Risk bowties, they can be performed as assessments or really just a tool, but they help us gain sort of an accurate view of your risk pathways, so, as an example, there’s often multiple causes associated with a single top event or hazard as well as multiple consequences that can come from that.

As an example, a fire – a pretty standard example – lots of different things could cause a fire in a high-hazard facility. A fire then can cause a lot of different types of consequences, whether they’re health & safety consequences, environmental consequences, or financial/asset damage, reputational, etc.

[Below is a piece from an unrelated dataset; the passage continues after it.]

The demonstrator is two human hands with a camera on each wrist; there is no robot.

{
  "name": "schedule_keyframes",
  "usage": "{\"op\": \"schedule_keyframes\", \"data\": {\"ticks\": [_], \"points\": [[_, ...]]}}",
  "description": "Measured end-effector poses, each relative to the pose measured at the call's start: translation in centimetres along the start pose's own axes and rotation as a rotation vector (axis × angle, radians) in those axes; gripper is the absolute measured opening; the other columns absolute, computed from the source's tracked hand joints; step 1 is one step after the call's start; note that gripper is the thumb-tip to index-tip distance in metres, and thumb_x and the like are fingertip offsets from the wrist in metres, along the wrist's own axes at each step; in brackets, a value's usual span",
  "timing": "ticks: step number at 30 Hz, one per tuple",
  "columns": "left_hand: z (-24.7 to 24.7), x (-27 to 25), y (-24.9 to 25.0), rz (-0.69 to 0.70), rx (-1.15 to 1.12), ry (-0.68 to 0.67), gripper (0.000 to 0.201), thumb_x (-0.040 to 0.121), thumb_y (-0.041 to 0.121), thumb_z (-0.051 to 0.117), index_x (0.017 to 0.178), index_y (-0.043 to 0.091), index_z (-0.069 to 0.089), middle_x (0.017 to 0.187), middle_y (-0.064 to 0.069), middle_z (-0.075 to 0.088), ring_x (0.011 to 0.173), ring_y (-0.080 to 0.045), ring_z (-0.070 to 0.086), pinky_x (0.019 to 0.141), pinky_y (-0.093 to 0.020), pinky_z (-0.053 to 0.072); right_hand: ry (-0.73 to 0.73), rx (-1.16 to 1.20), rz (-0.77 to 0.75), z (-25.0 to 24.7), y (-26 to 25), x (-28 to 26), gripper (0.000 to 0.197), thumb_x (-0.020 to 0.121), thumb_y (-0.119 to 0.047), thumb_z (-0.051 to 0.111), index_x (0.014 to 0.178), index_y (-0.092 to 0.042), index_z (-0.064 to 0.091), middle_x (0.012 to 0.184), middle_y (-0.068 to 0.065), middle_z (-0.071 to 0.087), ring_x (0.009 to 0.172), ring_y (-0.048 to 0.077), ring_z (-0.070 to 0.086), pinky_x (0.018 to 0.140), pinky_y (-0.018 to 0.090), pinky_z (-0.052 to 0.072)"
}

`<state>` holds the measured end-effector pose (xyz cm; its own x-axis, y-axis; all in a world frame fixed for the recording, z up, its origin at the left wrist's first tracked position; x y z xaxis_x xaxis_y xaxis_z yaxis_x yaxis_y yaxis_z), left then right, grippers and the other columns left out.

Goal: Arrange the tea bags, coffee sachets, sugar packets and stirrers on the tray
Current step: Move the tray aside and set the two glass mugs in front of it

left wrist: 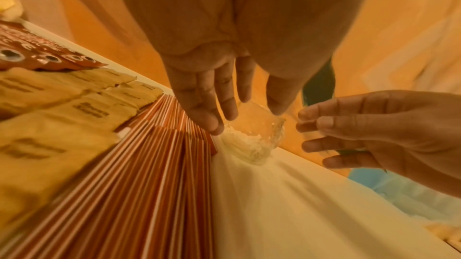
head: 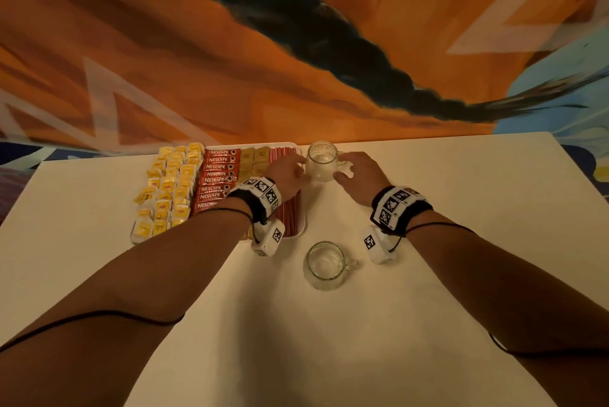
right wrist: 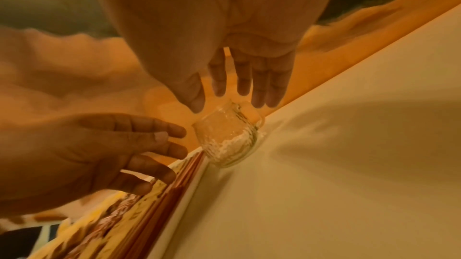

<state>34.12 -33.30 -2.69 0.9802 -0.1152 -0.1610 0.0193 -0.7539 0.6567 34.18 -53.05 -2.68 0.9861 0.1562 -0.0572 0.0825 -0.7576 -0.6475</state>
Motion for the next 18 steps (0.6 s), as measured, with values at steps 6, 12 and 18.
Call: {"op": "schedule_keyframes", "data": {"ticks": [6,12,18], "points": [[0.8,-6.3,-0.5,0.087,-0.043,-0.089,0.033,0.094,0.031,0.063,0.126,0.023,0.06,0.109,0.009,0.063,0.097,-0.009,0.061,0.084,-0.027,0.051,-0.123,0.056,-0.069,-0.1,-1.1,-6.7,0.03,0.094,-0.032,0.067,0.123,-0.021,0.066,0.13,0.0,0.061,0.106,0.015,0.063,0.092,0.031,0.051],[3.0,-12.3,-1.5,0.133,-0.165,-0.18,0.038,0.089,0.037,0.071,0.123,0.024,0.062,0.103,0.011,0.066,0.087,-0.008,0.065,0.078,-0.021,0.052,-0.17,0.079,-0.09,0.6,-1.0,-12.9,0.026,0.094,-0.031,0.068,0.118,-0.022,0.069,0.122,-0.005,0.065,0.104,0.013,0.063,0.089,0.033,0.052],[5.1,-16.0,-2.4,0.155,-0.186,-0.228,0.07,0.069,0.051,0.084,0.129,0.028,0.056,0.12,0.012,0.056,0.076,-0.013,0.067,0.07,-0.026,0.058,-0.167,-0.001,-0.039,1.5,0.5,-16.4,0.028,0.088,-0.05,0.069,0.11,-0.032,0.07,0.109,-0.011,0.062,0.091,0.008,0.06,0.083,0.029,0.051]]}}
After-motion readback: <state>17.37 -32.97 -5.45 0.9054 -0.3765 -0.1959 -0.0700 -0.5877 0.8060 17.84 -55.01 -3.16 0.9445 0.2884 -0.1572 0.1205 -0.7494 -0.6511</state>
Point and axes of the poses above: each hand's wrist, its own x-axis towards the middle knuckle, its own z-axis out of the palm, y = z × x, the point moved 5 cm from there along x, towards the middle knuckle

So, with this in mind, the bowties basically are visual representations of these risks. They give you a fuller understanding of the complexity of the pathways of those risks. The key part not just being the causes, consequences, and the event, but the actual controls that the organization has in place to protect against each one of those pathways.

So that’s what a bowtie is used for. It’s called a ‘bowtie’ because it looks like a bowtie, with all the causes, top event, and all your consequences, and everything in the middle is what you’re doing – what your organization has put into place – to prevent or mitigate those risks.

It’s really important for workforce engagement. One of my biggest things about a risk program – and this is also part of sort of a process safety management program – is workforce involvement. When you start using bowtie diagrams, your workforce can more easily understand sort of the linkage between the risk causes and the event, and between the risk event and the subsequent impacts.

A common understanding of how the systems and processes work, and their propensity to fail – those can be understood by the bowtie much more easily than, say, in a tabular risk assessment worksheet. We’re all used to these Excel-based risk assessments that corporations set up and make for themselves. The bowtie is visually just a better tool for giving that information out, as well as identifying trends within.

Another part of the bowtie aspect is being able to see all the controls, obviously, that you have in place for each of the pathways, and which of those are being over-utilized – maybe they become more critical – and you can use that information to set up a program of assurance that’s a little bit more optimized, where you know you’re taking care of the more critical controls and that they’re going to work when you need them to.